---------- PROVIDED DATA

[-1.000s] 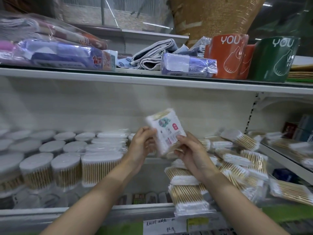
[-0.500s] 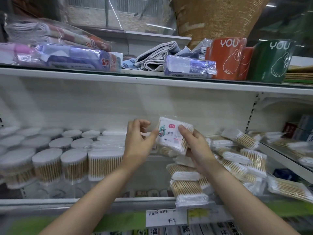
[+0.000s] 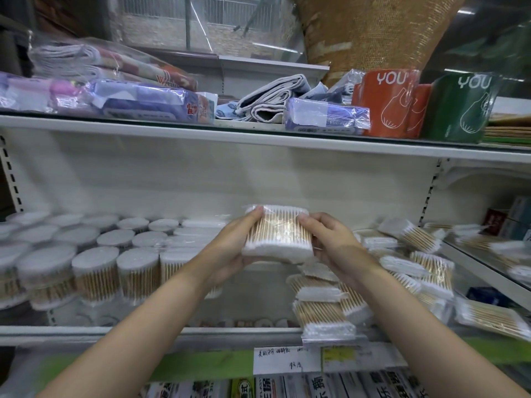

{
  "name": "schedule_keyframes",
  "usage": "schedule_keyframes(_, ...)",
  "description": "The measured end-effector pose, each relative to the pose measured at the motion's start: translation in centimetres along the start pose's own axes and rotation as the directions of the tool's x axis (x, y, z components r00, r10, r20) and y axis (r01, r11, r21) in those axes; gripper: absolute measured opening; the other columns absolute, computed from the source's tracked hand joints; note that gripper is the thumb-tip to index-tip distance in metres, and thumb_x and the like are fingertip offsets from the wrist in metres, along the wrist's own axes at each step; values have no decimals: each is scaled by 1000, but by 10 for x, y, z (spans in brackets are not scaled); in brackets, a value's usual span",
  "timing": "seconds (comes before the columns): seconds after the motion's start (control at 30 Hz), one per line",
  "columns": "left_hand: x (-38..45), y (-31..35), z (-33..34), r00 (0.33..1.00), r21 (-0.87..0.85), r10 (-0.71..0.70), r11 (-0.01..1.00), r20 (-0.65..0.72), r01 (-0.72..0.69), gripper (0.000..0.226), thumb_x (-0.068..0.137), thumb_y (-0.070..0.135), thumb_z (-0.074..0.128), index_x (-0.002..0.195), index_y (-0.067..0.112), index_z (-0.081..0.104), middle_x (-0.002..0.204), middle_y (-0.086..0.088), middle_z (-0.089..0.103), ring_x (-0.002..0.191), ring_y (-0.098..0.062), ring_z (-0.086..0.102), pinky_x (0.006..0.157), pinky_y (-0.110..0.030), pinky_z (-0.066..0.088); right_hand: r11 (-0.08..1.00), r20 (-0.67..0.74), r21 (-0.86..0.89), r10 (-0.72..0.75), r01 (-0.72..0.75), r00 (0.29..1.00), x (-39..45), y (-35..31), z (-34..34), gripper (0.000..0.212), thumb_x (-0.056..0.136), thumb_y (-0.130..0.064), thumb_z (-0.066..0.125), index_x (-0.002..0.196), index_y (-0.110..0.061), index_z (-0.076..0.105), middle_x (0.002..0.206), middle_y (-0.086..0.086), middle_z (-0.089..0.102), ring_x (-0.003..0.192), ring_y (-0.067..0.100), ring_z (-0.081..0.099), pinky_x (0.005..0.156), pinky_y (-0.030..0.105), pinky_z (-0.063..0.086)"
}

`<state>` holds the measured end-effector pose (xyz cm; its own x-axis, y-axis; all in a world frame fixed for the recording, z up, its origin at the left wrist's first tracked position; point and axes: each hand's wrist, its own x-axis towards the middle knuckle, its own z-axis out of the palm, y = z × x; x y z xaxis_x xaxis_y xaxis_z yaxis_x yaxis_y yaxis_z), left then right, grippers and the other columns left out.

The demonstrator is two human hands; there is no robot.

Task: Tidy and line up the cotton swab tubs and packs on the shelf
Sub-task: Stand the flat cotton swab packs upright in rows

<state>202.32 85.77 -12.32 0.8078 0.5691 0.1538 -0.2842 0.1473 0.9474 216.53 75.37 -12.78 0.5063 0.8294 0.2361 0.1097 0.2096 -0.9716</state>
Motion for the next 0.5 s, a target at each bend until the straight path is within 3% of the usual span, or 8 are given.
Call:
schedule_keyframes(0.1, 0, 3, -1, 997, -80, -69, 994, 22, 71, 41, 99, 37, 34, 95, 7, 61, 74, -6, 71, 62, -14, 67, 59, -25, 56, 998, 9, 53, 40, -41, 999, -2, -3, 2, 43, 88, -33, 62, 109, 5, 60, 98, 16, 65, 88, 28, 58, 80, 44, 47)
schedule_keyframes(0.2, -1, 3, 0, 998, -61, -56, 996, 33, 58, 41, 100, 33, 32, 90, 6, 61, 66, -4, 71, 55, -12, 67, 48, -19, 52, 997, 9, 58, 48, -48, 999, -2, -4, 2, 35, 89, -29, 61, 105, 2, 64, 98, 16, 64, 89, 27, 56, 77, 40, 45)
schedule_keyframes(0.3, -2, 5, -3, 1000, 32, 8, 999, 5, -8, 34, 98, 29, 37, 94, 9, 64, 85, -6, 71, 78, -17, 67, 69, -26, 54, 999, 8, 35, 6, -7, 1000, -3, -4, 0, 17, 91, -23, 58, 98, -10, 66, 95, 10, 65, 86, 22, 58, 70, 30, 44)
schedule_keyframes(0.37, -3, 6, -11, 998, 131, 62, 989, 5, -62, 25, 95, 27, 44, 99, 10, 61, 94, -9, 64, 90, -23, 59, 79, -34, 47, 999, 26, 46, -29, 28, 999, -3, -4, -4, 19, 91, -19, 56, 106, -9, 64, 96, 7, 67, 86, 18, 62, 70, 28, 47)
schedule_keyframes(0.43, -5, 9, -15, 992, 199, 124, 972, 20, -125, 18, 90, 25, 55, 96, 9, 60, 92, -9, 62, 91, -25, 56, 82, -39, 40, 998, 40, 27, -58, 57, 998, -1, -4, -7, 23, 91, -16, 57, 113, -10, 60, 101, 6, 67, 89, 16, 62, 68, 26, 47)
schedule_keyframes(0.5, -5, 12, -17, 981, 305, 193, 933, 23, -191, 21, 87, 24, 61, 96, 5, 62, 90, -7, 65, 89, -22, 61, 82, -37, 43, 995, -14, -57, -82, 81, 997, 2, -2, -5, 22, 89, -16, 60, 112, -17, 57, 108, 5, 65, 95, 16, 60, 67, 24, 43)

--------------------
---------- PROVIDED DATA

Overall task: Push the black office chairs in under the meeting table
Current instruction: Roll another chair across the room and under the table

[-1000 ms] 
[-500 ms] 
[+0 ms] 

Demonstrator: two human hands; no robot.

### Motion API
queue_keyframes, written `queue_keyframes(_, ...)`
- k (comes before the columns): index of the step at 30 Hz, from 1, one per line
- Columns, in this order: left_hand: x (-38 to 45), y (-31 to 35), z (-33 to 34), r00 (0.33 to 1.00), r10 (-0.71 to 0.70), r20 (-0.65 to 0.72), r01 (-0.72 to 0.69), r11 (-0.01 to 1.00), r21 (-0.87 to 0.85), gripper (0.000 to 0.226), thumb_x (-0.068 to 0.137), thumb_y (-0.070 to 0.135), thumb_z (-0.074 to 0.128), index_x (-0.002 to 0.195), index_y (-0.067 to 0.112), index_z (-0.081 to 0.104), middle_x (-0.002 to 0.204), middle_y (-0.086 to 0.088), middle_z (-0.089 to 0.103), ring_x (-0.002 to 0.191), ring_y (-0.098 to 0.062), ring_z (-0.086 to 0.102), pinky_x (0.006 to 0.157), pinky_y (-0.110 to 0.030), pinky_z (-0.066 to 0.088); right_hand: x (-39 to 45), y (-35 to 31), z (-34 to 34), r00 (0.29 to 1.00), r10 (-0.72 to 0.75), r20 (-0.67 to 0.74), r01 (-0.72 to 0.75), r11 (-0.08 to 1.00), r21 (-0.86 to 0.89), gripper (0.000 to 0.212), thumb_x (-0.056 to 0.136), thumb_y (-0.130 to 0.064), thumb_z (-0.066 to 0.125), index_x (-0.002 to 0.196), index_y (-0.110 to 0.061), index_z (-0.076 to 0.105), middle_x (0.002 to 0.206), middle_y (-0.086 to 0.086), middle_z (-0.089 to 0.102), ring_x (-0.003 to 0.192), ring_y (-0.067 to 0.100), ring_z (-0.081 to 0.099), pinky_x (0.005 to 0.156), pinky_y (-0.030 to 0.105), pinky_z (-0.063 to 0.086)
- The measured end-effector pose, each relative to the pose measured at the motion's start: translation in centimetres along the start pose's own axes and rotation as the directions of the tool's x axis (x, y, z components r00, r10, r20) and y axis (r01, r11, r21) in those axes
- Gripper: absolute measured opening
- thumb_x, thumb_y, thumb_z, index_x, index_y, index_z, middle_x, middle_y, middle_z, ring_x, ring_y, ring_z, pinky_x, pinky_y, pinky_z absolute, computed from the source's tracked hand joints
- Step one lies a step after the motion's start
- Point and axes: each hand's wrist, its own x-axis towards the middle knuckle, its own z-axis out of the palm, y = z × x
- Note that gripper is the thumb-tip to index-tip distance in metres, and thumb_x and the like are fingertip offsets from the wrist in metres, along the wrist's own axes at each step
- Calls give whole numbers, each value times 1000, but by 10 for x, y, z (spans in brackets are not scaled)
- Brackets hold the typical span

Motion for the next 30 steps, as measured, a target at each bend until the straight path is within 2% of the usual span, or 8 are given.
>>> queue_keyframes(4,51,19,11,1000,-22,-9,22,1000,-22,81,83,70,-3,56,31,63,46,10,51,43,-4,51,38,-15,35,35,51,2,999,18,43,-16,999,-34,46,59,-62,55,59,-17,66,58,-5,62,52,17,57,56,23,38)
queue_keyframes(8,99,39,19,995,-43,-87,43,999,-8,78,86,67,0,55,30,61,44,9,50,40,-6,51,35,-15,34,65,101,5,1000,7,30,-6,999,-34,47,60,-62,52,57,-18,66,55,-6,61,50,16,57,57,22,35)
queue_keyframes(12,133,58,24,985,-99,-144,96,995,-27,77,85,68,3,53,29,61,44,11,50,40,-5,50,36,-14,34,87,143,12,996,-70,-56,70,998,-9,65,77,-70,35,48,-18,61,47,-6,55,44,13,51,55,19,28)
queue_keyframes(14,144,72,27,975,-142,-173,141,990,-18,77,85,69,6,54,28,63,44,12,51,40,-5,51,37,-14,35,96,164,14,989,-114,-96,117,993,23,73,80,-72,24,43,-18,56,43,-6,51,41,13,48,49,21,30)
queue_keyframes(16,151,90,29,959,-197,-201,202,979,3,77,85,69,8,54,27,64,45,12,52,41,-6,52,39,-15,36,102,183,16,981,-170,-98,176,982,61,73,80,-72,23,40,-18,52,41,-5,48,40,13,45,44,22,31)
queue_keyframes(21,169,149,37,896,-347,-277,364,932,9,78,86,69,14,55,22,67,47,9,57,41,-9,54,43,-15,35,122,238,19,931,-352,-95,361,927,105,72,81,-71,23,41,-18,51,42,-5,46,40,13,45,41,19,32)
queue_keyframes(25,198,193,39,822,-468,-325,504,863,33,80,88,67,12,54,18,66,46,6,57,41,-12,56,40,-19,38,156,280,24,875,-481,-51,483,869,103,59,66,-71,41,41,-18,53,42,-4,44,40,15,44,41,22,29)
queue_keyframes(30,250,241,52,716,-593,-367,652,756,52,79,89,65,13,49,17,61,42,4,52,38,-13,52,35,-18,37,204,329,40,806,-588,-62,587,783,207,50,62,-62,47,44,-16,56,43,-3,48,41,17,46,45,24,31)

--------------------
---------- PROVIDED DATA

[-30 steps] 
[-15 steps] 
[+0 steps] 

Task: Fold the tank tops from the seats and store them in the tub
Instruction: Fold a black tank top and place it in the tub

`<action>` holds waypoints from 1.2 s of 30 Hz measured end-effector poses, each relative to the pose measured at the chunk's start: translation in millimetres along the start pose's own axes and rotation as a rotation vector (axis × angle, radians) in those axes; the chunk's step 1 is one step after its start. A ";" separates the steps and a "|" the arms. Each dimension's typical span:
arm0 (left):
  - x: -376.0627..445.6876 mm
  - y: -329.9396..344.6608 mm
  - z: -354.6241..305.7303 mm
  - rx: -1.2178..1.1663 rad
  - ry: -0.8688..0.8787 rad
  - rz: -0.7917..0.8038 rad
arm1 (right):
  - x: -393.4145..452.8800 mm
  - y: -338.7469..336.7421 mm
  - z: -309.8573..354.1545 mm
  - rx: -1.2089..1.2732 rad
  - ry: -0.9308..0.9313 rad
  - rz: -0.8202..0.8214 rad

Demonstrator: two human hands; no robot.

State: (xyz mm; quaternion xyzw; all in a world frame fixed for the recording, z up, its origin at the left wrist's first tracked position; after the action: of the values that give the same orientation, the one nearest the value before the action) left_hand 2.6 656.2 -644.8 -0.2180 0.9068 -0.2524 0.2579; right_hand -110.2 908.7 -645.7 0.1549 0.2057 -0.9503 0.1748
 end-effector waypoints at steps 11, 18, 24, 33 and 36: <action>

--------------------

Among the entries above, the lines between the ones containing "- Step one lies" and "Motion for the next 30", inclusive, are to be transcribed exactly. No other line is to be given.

- Step one lies a step after the motion's start
- Point and axes: each hand's wrist, its own x-axis towards the middle knuckle, its own z-axis out of the palm, y = z × x
- Note that gripper is the thumb-tip to index-tip distance in metres, and thumb_x and the like are fingertip offsets from the wrist in metres, along the wrist's own axes at each step
- Calls give whole numbers, each value times 1000, but by 10 for x, y, z (spans in brackets are not scaled)
- Brackets hold the typical span

Motion for the next 30 steps, as measured, a target at each bend until the straight path is within 2% of the usual span, or 8 are given.

The answer contains nothing further.